Daschle, who voted for the resolution and was not up for reelection that year, said he did not think so, "given the circumstances, the environment, the sense that we were responding to 9/11, and all of the urgency that was created by the rhetoric and cajoling of the administration."
But Sen. Edward M. Kennedy (D-Mass.) said recently that a delay might have prompted more Democrats to vote no by increasing the time available to study the evidence for war and by dissipating the political pressures surrounding the decision.
"There was a stampede to vote on this," Kennedy said. "A lot of our people got caught up in it."
Bartlett said that if some Democrats felt "like they would have made a different decision before the election or after, that doesn't speak very well of them, because the facts didn't change in the course of one month."
Democrats themselves were divided over the vote's timing. Kennedy, Wellstone and Sen. Robert C. Byrd (D-W.Va.) were among those who passionately urged Daschle to defer the vote until after the election, said several sources who requested anonymity when discussing the party's internal debate.

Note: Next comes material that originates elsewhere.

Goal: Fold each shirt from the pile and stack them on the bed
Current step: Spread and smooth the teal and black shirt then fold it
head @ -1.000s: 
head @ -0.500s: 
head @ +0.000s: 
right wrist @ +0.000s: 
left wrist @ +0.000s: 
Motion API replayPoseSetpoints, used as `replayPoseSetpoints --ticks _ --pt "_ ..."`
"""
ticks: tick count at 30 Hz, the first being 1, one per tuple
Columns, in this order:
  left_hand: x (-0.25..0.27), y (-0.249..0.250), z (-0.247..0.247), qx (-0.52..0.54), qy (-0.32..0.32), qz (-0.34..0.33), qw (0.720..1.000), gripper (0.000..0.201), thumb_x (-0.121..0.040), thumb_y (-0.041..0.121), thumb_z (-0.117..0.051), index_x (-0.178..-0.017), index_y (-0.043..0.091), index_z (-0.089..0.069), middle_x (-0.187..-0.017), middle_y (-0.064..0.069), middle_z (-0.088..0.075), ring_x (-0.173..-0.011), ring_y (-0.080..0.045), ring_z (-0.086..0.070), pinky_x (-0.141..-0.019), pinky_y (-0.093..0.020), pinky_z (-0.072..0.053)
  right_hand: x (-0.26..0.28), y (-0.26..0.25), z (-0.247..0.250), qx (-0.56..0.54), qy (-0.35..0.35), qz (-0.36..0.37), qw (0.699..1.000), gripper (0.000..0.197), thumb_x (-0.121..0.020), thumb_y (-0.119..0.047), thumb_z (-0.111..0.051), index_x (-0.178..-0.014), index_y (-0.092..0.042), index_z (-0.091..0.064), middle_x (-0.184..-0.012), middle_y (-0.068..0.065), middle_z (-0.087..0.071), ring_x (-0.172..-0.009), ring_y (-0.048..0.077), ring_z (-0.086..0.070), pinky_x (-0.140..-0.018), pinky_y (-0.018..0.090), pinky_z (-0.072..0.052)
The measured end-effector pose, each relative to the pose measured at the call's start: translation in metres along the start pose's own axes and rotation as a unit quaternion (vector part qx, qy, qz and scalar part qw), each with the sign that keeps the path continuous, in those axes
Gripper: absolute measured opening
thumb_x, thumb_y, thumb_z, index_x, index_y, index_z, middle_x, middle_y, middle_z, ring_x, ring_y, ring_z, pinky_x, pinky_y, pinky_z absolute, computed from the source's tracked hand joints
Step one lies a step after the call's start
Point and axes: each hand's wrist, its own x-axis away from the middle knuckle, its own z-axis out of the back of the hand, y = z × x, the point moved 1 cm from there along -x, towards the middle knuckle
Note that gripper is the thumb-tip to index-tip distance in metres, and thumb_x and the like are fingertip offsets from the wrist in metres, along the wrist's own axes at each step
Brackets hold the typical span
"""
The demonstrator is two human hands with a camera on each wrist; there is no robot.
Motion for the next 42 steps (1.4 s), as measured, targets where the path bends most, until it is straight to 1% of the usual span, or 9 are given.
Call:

The sources said that other Democratic senators supported Bush's push, in part because the senators believed an early vote might help the party shift attention to domestic issues it wanted to spotlight before election day. Democrats also felt more pressure to act because they recognized that the GOP-controlled House would agree to Bush's request on the vote's timing.
Against this backdrop, Republicans across the country were escalating attacks on their Democratic opponents on defense issues.
Starting in mid-September, for instance, then-Rep. John Thune (R-S.D.) issued statements and organized news conferences by veterans to criticize Democratic Sen. Tim Johnson for voting against the 1991 Persian Gulf War.
On Oct. 4, one week before the Senate vote, Thune released an ad that used images of Hussein and terrorist leader Osama bin Laden to criticize Johnson for voting against missile defense systems.
In Minnesota beginning in mid-September, Republican Norm Coleman organized retired military officials to hold news conferences charging that Wellstone "didn't just vote to devastate our defense; he voted to dismantle it." In late September, the National Republican Senatorial Committee ran ads attacking Wellstone over votes to reduce military spending.
The committee ran similar ads against Sen. Tom Harkin (D-Iowa) one week before the vote.
Although he did not criticize Democrats over Iraq, Bush stoked the overall security debate during a series of appearances between Sept. 23 and Oct. 4. He criticized Senate Democrats who were blocking the administration's preferred version of legislation to create the Department of Homeland Security because, they said, it gave the president too much freedom to suspend workers' civil service protections.
"The Senate is more interested in special interests in Washington and not interested in the security of the American people," Bush said in New Jersey.
Bush's comments reverberated most powerfully in the Senate race in Georgia, where Saxby Chambliss, then a Republican House member, began criticizing incumbent Democrat Max Cleland over the Homeland Security issue.
Less than a day after the Senate authorized the use of force in Iraq, Chambliss aired what became the most talked-about ad of the 2002 election: a sharply worded jab that used pictures of Hussein and Bin Laden to accuse Cleland of voting "against the president's vital Homeland Security efforts."
Cleland, Johnson and Harkin were among the Democrats who voted for the war resolution; Wellstone voted no.
Less than a month later, Johnson and Harkin were reelected, Cleland was defeated and Coleman beat former Vice President Walter F. Mondale for Wellstone's seat after the senator's death. Overall, Republicans widened their majority in the House and swept back into control of the Senate.